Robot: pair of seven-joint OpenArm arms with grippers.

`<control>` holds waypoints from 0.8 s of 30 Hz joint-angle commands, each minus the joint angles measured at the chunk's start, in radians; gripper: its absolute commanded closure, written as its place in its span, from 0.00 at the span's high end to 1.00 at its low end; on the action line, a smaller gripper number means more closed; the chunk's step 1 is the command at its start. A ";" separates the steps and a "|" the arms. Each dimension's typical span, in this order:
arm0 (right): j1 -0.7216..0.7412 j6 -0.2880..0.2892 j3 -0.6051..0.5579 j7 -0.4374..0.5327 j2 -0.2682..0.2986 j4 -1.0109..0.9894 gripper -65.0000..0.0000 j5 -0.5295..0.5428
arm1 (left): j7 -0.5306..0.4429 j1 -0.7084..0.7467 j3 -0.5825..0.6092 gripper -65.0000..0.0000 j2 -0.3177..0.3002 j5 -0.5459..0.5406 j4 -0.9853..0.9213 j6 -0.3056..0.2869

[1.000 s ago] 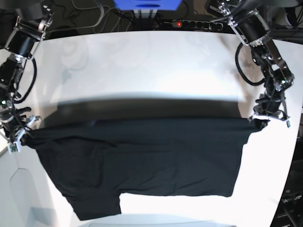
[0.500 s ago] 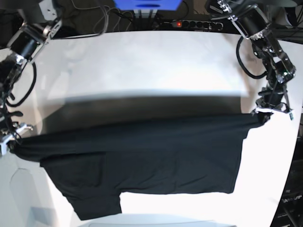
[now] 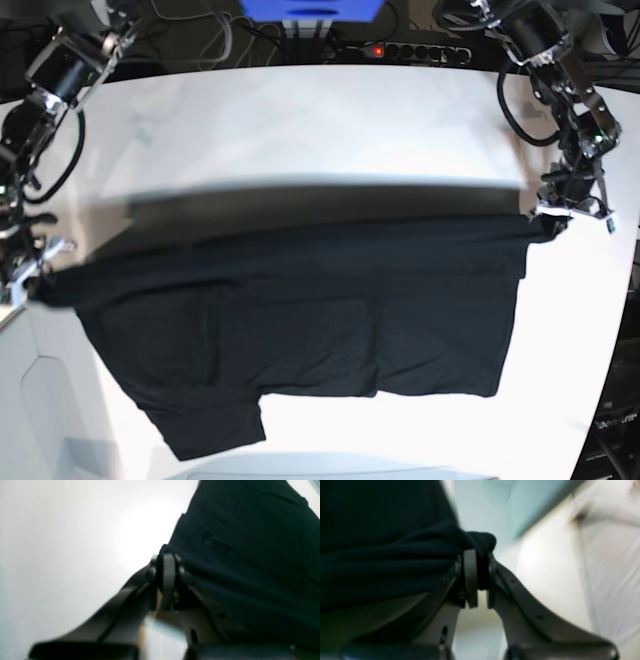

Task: Fold the T-shirt properly
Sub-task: 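Lift the shirt and drag it back toward the robot with both grippers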

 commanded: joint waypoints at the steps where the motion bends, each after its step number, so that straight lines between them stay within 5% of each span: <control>1: 0.004 -0.008 0.024 0.014 0.020 0.031 0.00 -0.020 | -0.037 -0.011 -0.014 0.00 -0.022 0.008 0.020 0.013; 5: -0.060 -0.006 0.055 0.014 -0.021 0.069 0.00 -0.020 | -0.037 0.006 -0.014 0.00 -0.022 0.008 0.014 0.013; 24: -0.304 -0.008 0.115 0.014 -0.029 0.069 0.00 -0.026 | -0.037 0.138 -0.008 0.00 0.006 0.010 0.022 0.013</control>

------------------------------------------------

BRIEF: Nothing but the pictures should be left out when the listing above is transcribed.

REPLY TO THE EXERCISE:
Robot: pair of seven-joint OpenArm arms with grippers.

`<control>` holds waypoints from 0.8 s of 30 Hz joint-angle commands, each minus the joint angles measured at the chunk's start, in radians; gripper: its absolute commanded closure, written as its place in its span, from 0.00 at the span's high end to 1.00 at its low end; on the action line, a smaller gripper number means more closed; the chunk's step 1 is the command at its start. A ";" separates the steps and a "|" the arms. Each dimension's typical span, in this order:
arm0 (right): j1 -0.7216..0.7412 j6 -0.2880..0.2892 j3 -0.6051..0.5579 j7 -0.4374..0.5327 j2 -0.2682..0.2986 j4 -1.0109..0.9894 gripper -65.0000..0.0000 j5 -0.5295..0.5428
arm1 (left): j7 -0.5306..0.4429 j1 -0.7084..0.7467 j3 -0.5825..0.6092 gripper -65.0000..0.0000 j2 -0.3177..0.3002 j5 -0.5459..0.5406 j4 -0.9853..0.9213 j6 -0.3056..0.2869

[1.000 s ago] 
[0.500 s ago] 
[now] 

Task: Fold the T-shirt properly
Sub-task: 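Lift the shirt and drag it back toward the robot with both grippers
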
 commanded: joint waypoints at the steps where the motion bends, each after its step number, so that straight lines between them stay within 5% of each span: <control>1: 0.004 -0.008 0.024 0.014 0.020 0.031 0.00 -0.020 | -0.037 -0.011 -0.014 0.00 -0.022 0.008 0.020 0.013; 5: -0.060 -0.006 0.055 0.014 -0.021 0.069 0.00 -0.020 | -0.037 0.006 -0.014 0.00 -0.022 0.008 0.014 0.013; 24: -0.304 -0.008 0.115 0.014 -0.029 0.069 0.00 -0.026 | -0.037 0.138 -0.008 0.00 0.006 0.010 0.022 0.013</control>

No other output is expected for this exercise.